------ Recorded data

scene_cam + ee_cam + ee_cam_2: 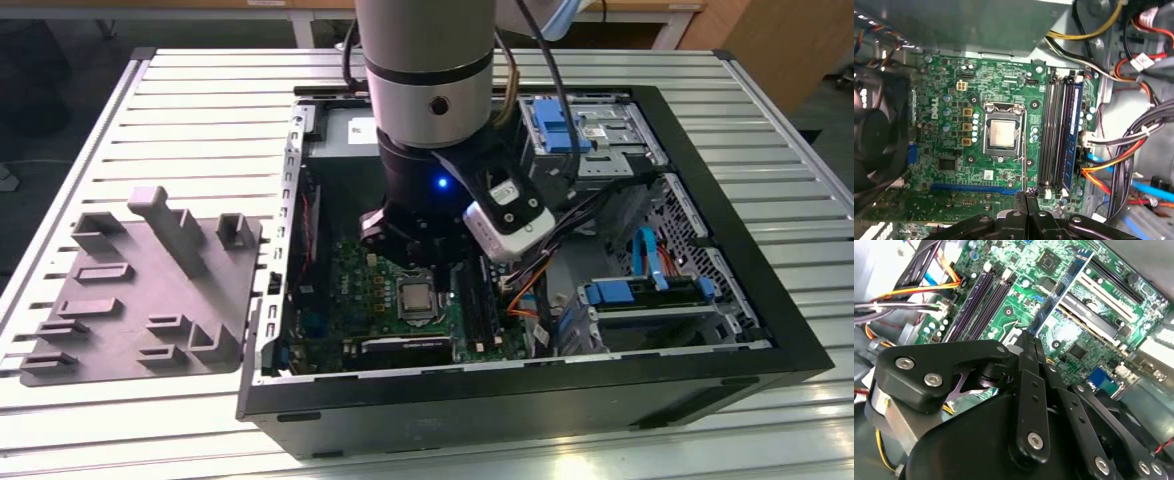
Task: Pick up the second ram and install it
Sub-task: 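Insert the second ram into the second slot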
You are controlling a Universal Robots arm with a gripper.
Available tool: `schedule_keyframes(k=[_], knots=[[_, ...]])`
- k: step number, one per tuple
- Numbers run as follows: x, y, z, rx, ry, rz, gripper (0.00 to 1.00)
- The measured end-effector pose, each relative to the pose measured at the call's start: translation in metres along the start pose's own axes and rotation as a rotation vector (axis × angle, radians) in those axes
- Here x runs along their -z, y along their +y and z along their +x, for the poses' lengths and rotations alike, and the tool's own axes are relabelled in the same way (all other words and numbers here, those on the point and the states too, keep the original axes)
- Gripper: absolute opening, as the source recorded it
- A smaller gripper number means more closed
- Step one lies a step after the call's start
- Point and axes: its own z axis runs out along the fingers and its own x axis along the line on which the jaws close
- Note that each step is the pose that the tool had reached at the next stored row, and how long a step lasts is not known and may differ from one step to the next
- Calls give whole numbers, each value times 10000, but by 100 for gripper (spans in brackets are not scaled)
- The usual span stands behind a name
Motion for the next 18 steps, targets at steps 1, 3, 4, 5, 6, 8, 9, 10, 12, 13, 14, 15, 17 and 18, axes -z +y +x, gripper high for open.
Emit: schedule_keyframes(k=[1, 3, 4, 5, 6, 8, 9, 10, 12, 13, 14, 15, 17, 18], knots=[[-5, 1, 1, -153, 15, 23, 12], [-13, 2, 2, -488, 50, 66, 12], [-17, 2, 2, -655, 68, 87, 12], [-17, 2, 2, -790, 86, 101, 12], [-17, 2, 2, -806, 88, 103, 12], [-18, 4, 1, -807, 88, 101, 12], [-17, 5, 2, -809, 89, 76, 12], [-17, 7, 2, -815, 89, 0, 12], [-15, 20, 2, -832, 91, -175, 12], [-15, 32, 1, -837, 90, -235, 12], [-13, 42, -1, -839, 90, -272, 12], [-12, 50, -3, -840, 91, -296, 12], [-13, 58, -28, -841, 94, -320, 12], [-15, 60, -51, -838, 97, -328, 12]])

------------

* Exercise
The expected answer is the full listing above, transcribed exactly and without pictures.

* Exercise result
scene_cam + ee_cam + ee_cam_2: 
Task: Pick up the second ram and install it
Sub-task: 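Insert the second ram into the second slot
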You are controlling a Universal Robots arm with a gripper.
Available tool: `schedule_keyframes(k=[_], knots=[[_, ...]])`
- k: step number, one per tuple
- Numbers run as follows: x, y, z, rx, ry, rz, gripper (0.00 to 1.00)
- The measured end-effector pose, each relative to the pose measured at the call's start: translation in metres along the start pose's own axes and rotation as a rotation vector (axis × angle, radians) in those axes
- Here x runs along their -z, y along their +y and z along their +x, for the poses' lengths and rotations alike, and the tool's own axes are relabelled in the same way (all other words and numbers here, those on the point and the states too, keep the original axes)
- Gripper: absolute opening, as the source recorded it
- A smaller gripper number means more closed
- Step one lies a step after the call's start
- Point and axes: its own z axis runs out along the fingers and its own x axis along the line on which the jaws close
- Note that each step is the pose that the tool had reached at the next stored row, and how long a step lasts is not known and may differ from one step to the next
- Calls give whole numbers, each value times 10000, but by 100 for gripper (spans in brackets are not scaled)
- The usual span stands behind a name
Motion for the next 18 steps, targets at steps 1, 3, 4, 5, 6, 8, 9, 10, 12, 13, 14, 15, 17 and 18, axes -z +y +x, gripper high for open.
Emit: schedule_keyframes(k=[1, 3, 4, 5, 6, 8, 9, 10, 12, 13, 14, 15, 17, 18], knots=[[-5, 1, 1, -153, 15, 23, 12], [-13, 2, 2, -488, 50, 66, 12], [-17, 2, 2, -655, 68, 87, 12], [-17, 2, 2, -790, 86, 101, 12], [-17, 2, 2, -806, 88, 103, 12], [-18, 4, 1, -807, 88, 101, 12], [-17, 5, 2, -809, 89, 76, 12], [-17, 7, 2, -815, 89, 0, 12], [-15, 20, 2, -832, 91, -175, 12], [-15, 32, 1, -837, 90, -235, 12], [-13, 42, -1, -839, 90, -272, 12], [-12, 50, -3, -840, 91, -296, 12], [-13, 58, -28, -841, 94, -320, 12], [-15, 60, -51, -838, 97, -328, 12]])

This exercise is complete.